TASK – From the entries, return every line where the string "Output" shows up.

START ENTRIES PROVIDED

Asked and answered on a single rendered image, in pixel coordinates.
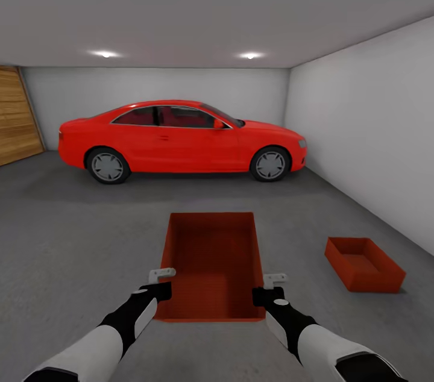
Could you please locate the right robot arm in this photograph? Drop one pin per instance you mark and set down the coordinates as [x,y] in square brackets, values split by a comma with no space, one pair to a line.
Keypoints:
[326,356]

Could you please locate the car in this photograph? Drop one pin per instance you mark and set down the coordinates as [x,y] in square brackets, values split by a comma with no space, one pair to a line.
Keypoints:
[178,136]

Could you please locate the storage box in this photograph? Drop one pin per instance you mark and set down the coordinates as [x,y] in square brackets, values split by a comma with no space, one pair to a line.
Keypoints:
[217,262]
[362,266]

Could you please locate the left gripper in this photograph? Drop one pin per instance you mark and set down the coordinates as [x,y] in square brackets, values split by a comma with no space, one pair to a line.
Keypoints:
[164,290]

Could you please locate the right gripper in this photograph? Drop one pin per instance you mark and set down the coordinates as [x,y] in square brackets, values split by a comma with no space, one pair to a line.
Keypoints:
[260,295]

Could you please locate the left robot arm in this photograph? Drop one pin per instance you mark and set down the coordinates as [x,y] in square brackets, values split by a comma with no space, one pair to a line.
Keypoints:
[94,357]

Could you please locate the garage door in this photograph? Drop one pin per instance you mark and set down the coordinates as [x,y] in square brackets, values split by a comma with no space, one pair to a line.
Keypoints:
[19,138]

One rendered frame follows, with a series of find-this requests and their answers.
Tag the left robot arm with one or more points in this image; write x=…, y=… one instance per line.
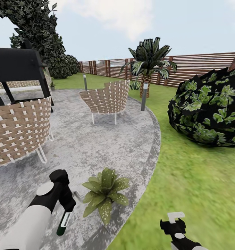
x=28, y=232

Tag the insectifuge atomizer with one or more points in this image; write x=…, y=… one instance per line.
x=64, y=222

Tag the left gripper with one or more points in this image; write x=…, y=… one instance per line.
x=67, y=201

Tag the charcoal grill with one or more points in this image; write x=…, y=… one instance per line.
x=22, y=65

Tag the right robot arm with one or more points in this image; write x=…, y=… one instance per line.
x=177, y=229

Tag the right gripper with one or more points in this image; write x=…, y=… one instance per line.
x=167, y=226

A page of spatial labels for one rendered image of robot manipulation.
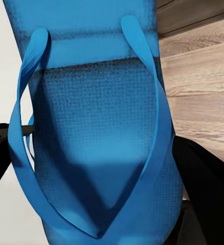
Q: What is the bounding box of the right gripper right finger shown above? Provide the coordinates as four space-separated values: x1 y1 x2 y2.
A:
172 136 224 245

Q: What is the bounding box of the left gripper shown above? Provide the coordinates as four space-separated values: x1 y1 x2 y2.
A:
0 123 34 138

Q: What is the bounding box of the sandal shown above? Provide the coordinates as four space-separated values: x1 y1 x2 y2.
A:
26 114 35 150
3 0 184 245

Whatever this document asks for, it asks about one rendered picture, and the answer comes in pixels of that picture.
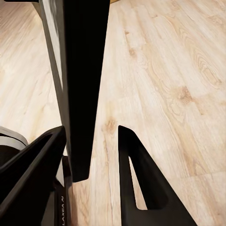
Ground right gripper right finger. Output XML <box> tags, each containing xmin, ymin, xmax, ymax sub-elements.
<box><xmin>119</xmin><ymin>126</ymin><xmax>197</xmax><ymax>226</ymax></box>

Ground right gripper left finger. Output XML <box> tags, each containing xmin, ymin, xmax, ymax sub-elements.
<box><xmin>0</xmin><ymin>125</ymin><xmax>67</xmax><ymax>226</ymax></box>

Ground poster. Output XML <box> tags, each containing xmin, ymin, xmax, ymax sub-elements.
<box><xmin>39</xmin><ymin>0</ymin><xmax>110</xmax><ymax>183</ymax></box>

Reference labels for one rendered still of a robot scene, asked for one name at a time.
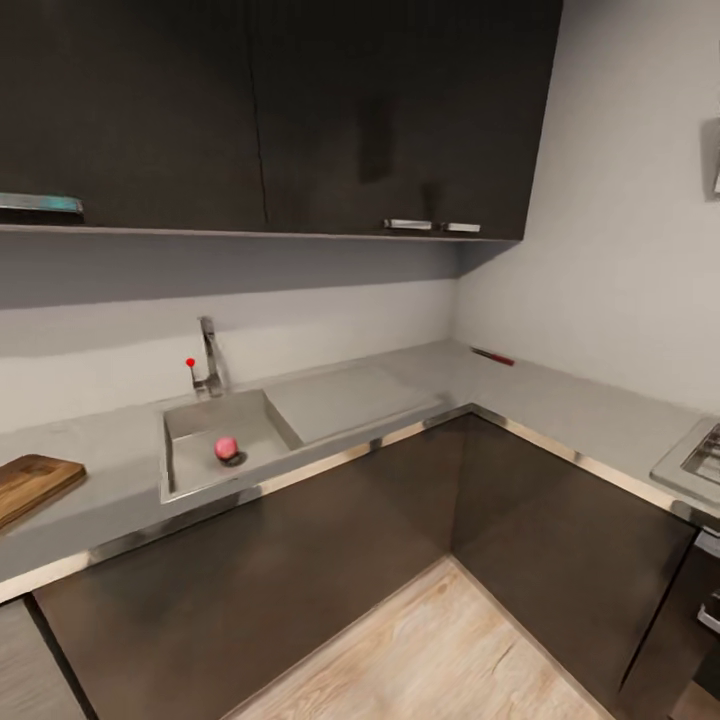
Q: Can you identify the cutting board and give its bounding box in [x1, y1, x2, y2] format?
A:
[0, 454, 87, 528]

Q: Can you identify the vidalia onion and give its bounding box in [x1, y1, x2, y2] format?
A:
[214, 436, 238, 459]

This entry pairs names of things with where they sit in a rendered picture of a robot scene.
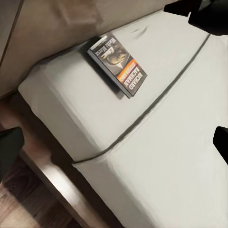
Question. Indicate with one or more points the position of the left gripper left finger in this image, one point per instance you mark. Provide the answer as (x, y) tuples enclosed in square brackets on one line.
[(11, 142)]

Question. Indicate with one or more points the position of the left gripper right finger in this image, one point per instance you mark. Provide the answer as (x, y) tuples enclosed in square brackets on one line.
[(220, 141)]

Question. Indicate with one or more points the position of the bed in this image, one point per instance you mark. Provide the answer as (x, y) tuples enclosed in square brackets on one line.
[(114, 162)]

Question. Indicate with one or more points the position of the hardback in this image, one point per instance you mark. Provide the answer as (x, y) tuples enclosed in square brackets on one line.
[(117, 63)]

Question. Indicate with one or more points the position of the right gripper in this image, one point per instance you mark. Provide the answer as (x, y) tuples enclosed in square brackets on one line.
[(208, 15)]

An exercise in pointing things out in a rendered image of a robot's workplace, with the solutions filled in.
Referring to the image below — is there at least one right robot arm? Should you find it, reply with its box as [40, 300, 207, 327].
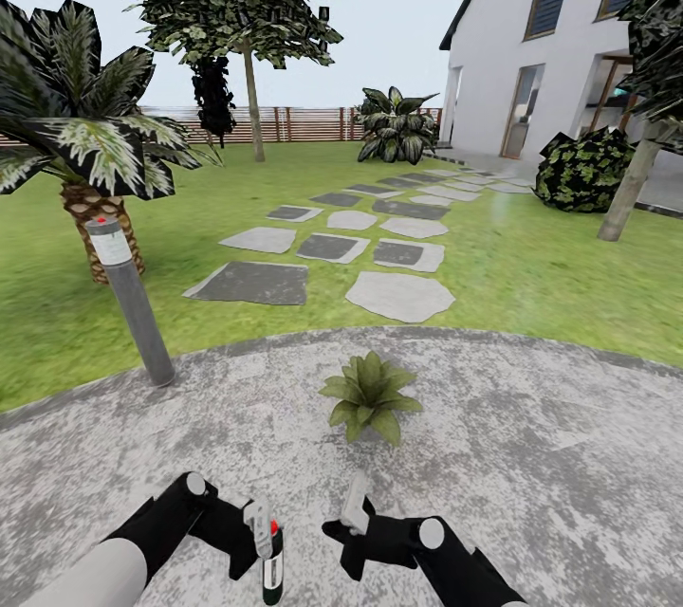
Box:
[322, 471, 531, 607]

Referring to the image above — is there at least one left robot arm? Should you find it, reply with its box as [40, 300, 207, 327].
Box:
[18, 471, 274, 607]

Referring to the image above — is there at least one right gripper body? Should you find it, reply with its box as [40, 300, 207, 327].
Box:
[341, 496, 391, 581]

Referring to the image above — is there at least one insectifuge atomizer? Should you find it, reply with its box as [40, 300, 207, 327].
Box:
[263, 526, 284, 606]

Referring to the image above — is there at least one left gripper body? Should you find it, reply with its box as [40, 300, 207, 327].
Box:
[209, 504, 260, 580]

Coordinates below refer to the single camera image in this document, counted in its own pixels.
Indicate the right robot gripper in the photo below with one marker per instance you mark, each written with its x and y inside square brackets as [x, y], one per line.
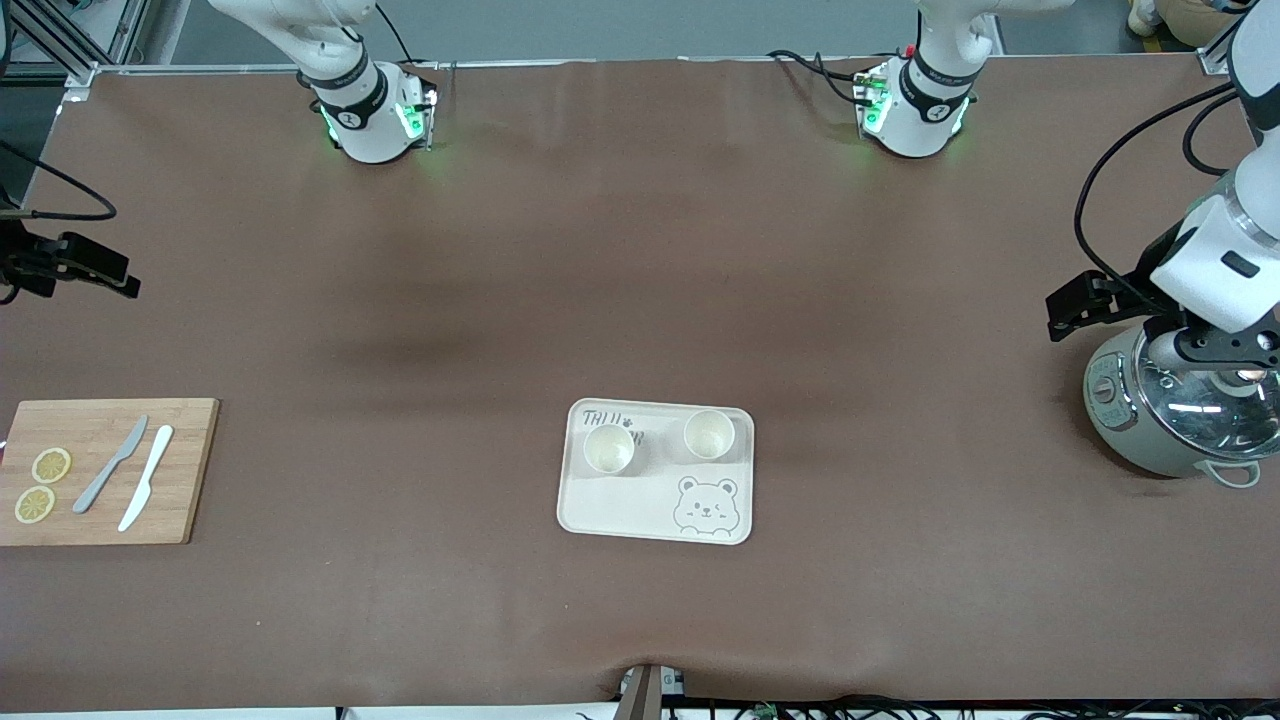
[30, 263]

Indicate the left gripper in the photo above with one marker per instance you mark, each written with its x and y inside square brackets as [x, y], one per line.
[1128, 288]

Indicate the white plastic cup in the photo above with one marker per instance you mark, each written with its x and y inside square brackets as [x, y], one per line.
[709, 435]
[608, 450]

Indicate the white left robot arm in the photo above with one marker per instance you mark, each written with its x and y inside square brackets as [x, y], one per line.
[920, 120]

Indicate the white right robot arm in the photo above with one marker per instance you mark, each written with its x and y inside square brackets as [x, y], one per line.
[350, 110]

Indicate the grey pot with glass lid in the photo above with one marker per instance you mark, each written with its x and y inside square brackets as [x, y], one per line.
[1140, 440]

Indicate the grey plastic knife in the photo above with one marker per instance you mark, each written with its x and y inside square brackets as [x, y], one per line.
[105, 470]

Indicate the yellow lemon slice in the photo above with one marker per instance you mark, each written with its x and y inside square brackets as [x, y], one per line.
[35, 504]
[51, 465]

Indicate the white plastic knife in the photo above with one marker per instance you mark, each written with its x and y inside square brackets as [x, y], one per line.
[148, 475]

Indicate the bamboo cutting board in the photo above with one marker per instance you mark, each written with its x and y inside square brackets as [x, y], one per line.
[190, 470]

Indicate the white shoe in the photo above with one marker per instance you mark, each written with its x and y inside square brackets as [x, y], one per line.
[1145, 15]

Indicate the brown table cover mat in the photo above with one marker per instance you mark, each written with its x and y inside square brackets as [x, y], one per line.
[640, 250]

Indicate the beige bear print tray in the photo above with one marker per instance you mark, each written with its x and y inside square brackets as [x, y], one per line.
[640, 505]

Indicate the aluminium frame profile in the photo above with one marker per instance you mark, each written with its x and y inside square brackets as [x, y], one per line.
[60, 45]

END ENTRIES PROVIDED
START ENTRIES PROVIDED

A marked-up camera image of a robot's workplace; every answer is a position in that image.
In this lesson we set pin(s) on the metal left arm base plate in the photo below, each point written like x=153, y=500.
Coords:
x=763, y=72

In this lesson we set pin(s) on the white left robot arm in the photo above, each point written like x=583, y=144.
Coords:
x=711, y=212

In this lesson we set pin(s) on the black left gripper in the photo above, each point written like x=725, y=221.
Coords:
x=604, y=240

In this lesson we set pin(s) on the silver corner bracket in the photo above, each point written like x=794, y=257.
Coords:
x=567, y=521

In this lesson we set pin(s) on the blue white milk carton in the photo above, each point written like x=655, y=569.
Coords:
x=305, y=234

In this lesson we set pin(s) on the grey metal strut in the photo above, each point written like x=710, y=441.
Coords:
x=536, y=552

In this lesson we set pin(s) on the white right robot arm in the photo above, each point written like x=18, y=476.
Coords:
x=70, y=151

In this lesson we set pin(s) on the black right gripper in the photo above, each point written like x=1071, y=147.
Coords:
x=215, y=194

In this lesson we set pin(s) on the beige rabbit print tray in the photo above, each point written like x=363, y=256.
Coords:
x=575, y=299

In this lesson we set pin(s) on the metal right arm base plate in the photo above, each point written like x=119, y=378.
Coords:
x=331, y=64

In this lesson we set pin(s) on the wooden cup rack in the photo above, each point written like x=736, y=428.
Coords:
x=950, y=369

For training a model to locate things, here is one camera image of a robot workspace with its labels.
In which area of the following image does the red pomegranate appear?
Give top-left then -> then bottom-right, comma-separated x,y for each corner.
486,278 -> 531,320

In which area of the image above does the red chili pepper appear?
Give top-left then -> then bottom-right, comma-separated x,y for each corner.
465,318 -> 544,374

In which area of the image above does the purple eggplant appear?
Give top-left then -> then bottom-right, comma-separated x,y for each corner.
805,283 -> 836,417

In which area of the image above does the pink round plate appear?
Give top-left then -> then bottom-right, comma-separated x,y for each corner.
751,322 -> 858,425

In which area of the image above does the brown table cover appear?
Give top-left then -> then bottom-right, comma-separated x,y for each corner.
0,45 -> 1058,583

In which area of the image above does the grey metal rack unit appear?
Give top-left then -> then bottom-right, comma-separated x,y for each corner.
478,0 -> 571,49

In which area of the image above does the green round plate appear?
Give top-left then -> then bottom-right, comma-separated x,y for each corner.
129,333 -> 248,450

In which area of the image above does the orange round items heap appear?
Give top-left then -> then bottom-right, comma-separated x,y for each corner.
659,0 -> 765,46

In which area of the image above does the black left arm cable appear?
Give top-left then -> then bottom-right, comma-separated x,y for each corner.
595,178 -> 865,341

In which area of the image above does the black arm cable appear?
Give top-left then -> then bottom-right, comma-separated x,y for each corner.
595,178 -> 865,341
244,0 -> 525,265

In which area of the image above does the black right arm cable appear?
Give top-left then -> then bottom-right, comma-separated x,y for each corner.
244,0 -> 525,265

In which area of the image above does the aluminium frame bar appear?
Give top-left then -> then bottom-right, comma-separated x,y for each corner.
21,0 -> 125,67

END ENTRIES PROVIDED

TASK ANSWER –
Ground right gripper right finger. Output XML <box> tags, each containing xmin, ymin, xmax, ymax sub-elements.
Ground right gripper left finger. Output XML <box> tags, each containing xmin, ymin, xmax, ymax sub-elements.
Ground poster. Output XML <box> tags, each containing xmin, ymin, xmax, ymax sub-elements.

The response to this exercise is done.